### Problem to work on
Whenever a line in the data holds the string "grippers", pull that line out.

Segment Start: Material provided

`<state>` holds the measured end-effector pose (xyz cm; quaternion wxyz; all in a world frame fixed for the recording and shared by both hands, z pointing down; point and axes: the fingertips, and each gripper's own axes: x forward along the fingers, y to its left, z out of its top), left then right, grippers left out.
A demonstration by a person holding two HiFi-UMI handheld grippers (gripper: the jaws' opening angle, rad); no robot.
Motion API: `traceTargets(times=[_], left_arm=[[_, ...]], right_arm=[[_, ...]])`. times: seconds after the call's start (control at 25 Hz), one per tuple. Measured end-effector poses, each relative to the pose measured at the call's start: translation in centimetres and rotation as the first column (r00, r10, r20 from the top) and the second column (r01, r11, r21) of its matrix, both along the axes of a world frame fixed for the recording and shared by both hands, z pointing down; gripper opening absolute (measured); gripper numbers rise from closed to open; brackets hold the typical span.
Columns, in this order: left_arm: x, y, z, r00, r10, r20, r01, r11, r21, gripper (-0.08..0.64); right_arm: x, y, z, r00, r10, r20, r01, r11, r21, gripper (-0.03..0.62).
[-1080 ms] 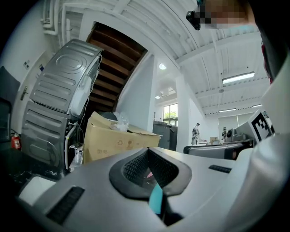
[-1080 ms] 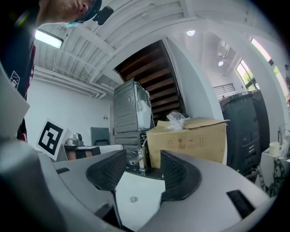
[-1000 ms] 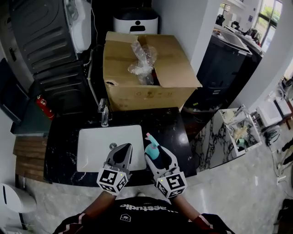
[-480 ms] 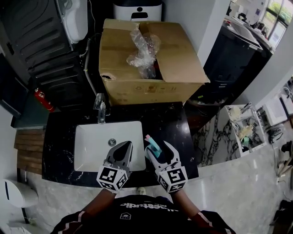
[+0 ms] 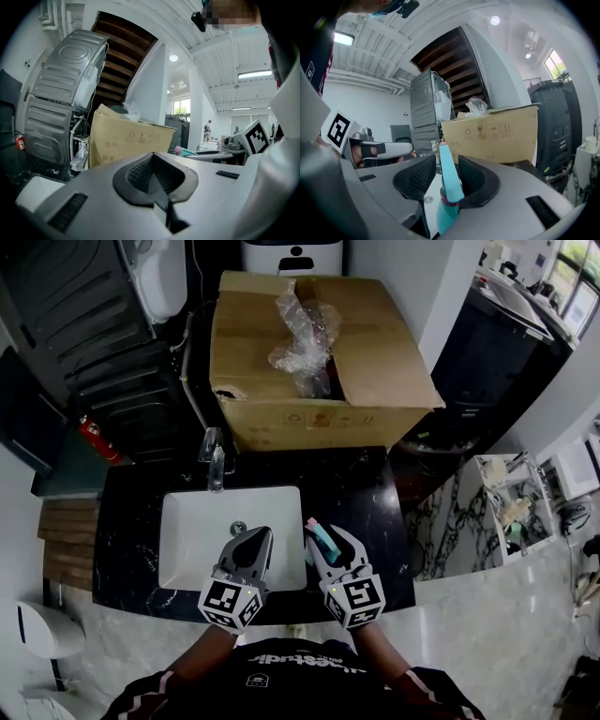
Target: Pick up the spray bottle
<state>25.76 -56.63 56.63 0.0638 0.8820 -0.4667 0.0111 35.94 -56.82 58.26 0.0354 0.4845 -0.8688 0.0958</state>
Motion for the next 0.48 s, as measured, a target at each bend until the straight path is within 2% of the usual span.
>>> traceTargets(times=[0.16, 0.48], left_arm=[[-0.1, 0.2, -0.2, 1.0, 0.002, 0.0, -0.002, 1.0, 0.004, 0.015], [-0.3, 1.7, -2.2, 1.0, 0.008, 0.001, -0.008, 1.0, 0.028, 0.015]], right_arm=[[0.1, 0.0, -0.1, 0.999, 0.001, -0.033, 0.0, 1.0, 0.015, 0.107], [-0.2, 1.7, -2.0, 0.999, -0.006, -0.043, 0.007, 0.999, 0.034, 0.1]])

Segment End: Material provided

### Task response
`<state>` holds the measured end-effector pose (xyz cm; quaternion wxyz; all in a world frame fixed for the recording and shared by both hands, z pointing down; point and axes: the fingertips, and each gripper's own axes: x forward along the fingers, y to its left, z out of its top), left then right, grippers left out.
A demonstration by a person holding two HiFi-UMI handheld grippers (gripper: the jaws' opening angle, rad); no robot.

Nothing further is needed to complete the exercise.